PROBLEM TO SOLVE
The result should be a verbatim copy of the whole listing.

COLLECTED DATA
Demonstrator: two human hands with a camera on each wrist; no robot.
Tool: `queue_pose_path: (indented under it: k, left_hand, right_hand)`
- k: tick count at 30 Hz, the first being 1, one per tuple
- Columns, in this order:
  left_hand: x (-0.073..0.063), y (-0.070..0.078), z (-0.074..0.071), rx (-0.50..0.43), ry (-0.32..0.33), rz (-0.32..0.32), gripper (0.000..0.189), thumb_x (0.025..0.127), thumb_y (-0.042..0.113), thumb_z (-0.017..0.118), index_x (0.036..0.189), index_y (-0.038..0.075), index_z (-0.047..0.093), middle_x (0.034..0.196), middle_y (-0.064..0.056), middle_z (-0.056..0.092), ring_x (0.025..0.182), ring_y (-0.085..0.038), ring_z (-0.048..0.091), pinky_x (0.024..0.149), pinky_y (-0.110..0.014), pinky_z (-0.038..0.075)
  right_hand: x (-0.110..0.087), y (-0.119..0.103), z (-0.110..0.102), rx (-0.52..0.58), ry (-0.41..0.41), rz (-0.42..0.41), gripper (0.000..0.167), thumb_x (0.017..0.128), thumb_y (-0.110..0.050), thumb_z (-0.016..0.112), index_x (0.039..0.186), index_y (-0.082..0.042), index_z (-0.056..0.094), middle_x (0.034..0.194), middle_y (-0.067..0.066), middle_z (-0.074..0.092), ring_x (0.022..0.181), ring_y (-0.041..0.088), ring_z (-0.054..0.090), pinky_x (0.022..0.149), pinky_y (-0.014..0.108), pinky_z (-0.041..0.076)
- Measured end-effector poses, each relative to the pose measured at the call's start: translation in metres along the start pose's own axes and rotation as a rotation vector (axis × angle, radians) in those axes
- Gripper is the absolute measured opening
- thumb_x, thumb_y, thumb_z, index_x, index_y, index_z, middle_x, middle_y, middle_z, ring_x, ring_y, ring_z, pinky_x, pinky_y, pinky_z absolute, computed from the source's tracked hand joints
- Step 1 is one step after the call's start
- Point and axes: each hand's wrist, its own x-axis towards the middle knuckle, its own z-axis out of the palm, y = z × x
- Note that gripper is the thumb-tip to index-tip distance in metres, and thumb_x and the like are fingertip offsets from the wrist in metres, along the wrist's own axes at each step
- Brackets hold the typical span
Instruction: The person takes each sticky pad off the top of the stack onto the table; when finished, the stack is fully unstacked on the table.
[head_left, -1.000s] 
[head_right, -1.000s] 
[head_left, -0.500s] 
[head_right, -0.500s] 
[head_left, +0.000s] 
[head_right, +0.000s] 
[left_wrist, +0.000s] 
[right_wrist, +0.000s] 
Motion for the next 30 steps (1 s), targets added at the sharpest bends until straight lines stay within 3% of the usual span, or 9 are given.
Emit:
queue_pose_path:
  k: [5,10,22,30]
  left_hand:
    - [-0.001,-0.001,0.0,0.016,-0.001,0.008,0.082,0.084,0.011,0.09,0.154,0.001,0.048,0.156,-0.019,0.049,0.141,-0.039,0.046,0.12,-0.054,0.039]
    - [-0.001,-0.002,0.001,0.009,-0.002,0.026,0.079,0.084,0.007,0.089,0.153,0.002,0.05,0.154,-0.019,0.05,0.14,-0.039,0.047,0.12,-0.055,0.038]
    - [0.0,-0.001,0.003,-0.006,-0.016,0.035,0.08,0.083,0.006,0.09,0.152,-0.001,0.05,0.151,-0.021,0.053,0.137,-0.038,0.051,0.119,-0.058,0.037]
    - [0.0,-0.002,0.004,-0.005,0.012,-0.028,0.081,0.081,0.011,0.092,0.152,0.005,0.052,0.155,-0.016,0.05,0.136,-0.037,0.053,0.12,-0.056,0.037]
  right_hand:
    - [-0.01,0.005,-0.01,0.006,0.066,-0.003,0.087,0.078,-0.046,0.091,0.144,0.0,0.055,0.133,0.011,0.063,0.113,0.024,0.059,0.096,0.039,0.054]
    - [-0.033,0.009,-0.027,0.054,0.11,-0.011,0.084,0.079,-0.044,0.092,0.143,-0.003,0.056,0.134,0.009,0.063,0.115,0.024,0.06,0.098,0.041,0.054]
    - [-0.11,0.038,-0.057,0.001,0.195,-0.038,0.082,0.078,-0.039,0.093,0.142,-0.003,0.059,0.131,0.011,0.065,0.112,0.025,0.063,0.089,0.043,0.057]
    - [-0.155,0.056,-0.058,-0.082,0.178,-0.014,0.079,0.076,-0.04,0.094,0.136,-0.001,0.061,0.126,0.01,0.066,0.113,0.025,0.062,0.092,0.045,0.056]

EXERCISE RESULT
Demonstrator: two human hands with a camera on each wrist; no robot.
Tool: `queue_pose_path: (indented under it: k, left_hand, right_hand)`
- k: tick count at 30 Hz, the first being 1, one per tuple
- Columns, in this order:
  left_hand: x (-0.073..0.063), y (-0.070..0.078), z (-0.074..0.071), rx (-0.50..0.43), ry (-0.32..0.33), rz (-0.32..0.32), gripper (0.000..0.189), thumb_x (0.025..0.127), thumb_y (-0.042..0.113), thumb_z (-0.017..0.118), index_x (0.036..0.189), index_y (-0.038..0.075), index_z (-0.047..0.093), middle_x (0.034..0.196), middle_y (-0.064..0.056), middle_z (-0.056..0.092), ring_x (0.025..0.182), ring_y (-0.085..0.038), ring_z (-0.048..0.091), pinky_x (0.024..0.149), pinky_y (-0.110..0.014), pinky_z (-0.038..0.075)
  right_hand: x (-0.110..0.087), y (-0.119..0.103), z (-0.110..0.102), rx (-0.52..0.58), ry (-0.41..0.41), rz (-0.42..0.41), gripper (0.000..0.167), thumb_x (0.017..0.128), thumb_y (-0.110..0.050), thumb_z (-0.016..0.112), index_x (0.039..0.186), index_y (-0.082..0.042), index_z (-0.056..0.094), middle_x (0.034..0.194), middle_y (-0.067..0.066), middle_z (-0.074..0.092), ring_x (0.022..0.181), ring_y (-0.041..0.088), ring_z (-0.054..0.090), pinky_x (0.022..0.149), pinky_y (-0.014..0.108), pinky_z (-0.041..0.076)
- Measured end-effector poses, each relative to the pose measured at the call's start: translation in metres along the start pose's own axes and rotation as a rotation vector (axis × angle, radians) in those axes
- Gripper is the absolute measured opening
- thumb_x, thumb_y, thumb_z, index_x, index_y, index_z, middle_x, middle_y, middle_z, ring_x, ring_y, ring_z, pinky_x, pinky_y, pinky_z absolute, computed from the source's tracked hand joints
- Step 1 is one step after the call's start
- Point and axes: each hand's wrist, its own x-axis towards the middle knuckle, its own z-axis out of the palm, y = z × x
- Note that gripper is the thumb-tip to index-tip distance in metres, and thumb_x and the like are fingertip offsets from the wrist in metres, along the wrist's own axes at each step
- Brackets hold the typical span
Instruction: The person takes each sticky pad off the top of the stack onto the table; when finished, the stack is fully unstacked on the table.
[head_left, -1.000s] 
[head_right, -1.000s] 
[head_left, -0.500s] 
[head_right, -0.500s] 
[head_left, +0.000s] 
[head_right, +0.000s] 
[left_wrist, +0.000s] 
[right_wrist, +0.000s] 
Motion for the next 30 steps (1 s), targets added at the sharpest bends until straight lines stay within 3% of the usual span, or 9 are given.
Emit:
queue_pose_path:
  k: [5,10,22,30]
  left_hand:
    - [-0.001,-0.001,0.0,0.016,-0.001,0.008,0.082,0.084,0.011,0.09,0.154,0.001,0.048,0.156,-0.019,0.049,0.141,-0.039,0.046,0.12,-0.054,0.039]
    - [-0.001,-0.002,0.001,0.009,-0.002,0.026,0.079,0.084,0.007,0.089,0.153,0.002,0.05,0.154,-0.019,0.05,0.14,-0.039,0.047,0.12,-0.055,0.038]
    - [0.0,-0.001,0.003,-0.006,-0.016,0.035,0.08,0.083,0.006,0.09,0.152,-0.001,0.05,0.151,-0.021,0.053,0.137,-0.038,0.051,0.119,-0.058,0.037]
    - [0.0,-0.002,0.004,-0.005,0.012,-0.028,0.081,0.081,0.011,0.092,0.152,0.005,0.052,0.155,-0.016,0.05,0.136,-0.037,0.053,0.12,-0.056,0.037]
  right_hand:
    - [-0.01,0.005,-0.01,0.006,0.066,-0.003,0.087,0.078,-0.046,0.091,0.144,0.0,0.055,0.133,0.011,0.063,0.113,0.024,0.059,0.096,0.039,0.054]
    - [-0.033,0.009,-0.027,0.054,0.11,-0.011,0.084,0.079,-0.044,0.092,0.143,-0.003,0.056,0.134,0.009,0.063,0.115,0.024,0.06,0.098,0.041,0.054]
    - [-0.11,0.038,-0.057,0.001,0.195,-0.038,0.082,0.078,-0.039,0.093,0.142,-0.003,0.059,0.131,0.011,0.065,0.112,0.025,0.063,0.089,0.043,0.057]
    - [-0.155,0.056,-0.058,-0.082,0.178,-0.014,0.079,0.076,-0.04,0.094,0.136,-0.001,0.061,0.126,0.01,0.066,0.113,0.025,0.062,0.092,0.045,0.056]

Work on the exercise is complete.